Our mothers have erased her apartment from their memory as simply as an advancing army removes a village, severs it from history by mortar and fire. So in their own way did they bury hers.
Rose lives on a narrow street, one jagged fork from a poor gray boulevard that seems to lead nowhere, seems to be a piece of something immense but now forgotten. One can’t even reconstruct the meaning it might have once contained.
I came by cab. I clutched the address the detective had given me. The little piece of paper was sweat-stained. My hands trembled. Young Puerto Rican and black men leaned against double-parked cars shouting and laughing, tossing coins against brick walls laughing. The air was alive. It was early in the fall. Children played in the apartment courtyard, a square expanse of chipped orangy tiles. As I crossed the courtyard my feet seemed to dig into the tile. They echoed. Voices echoed sharply, flying pointed arrows.
I walked past a sagging wrought-iron gate. I felt as if I was walking into something breathing, not an apartment building but a body still warm. Everything had the quality of echoing. The sunlight fell in bouncing splinters. Radio music filled the gray tile corridors. Bass drums echoed and rumbled and curled on the tiled stairs.
It was six flights up to her apartment. Sixty-seven steps, I counted. Imagine her stumbling up one steep cement plateau to another with her cane and pieces of kosher chicken wings, with her disability checks and crippled legs and her hair dyed red. Yes, she still dyes her hair. She is so crippled she can barely bend her neck forward over her old chipped sink. Still she keeps that one small vestige of vanity, of her girlhood, of some intrinsic and overwhelming necessity. And it occurs to me that when I saw her, she was still only in her early fifties!
The walls lining the corridors leading to her apartment were covered with spray-painted red obscenities in Spanish and English. Even through the thick walls smells drifted, sounds drifted. Dogs barked. Infants squalled. A smell of onions and old meat was draped like a sheet across the building.
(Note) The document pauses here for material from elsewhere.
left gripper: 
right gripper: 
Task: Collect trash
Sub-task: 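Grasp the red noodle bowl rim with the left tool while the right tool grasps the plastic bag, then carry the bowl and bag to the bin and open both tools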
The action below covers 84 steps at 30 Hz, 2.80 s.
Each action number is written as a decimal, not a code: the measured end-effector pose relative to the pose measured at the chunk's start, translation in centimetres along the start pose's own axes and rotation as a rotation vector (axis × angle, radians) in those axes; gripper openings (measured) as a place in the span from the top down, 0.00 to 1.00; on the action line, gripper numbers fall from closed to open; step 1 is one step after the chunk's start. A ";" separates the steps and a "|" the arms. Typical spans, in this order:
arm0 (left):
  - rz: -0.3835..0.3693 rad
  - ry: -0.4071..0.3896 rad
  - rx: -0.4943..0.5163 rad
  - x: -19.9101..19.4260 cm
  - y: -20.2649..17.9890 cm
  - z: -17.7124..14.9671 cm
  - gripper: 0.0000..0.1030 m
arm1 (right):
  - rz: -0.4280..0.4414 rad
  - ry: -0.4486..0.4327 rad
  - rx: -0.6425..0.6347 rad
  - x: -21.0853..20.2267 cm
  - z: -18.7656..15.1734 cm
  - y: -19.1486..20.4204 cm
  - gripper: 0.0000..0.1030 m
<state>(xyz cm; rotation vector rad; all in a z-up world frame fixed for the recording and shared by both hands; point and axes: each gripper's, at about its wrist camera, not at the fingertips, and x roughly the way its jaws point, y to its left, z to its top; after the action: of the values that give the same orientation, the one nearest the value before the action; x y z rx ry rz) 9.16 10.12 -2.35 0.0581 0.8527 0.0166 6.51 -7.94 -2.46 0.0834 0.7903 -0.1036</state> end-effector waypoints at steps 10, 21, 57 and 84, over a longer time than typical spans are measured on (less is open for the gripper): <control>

It was chilly in the corridors, a chill that seemed to cut. I found it hard to breathe.
I knocked on her door breathless, a knapsack on my back. I had taken the Greyhound from Berkeley. I moved randomly, a wind creature not in a hurry. This was seven years ago. The world was different then. Doors had opened then that are closed now, probably forever.
Still I had certain expectations. I wanted a grandmother with a pale blue gingham apron. I wanted still warm from the oven butter cookies in round embossed tins. I wanted my history neat and complete, down to dates and localities, velocities and body counts. I was not prepared for the old woman behind the heavy metal door chain, red-haired and stooped.
The phone rang. My arm leaped out for it, made contact and felt shocked.
“He’s out of the recovery room,” Francine said.
“And?”
“And he’s sleeping. They cut him and he’s sleeping.” Francine paused. “They’re going to take him for tests when he wakes up. If he wakes up.”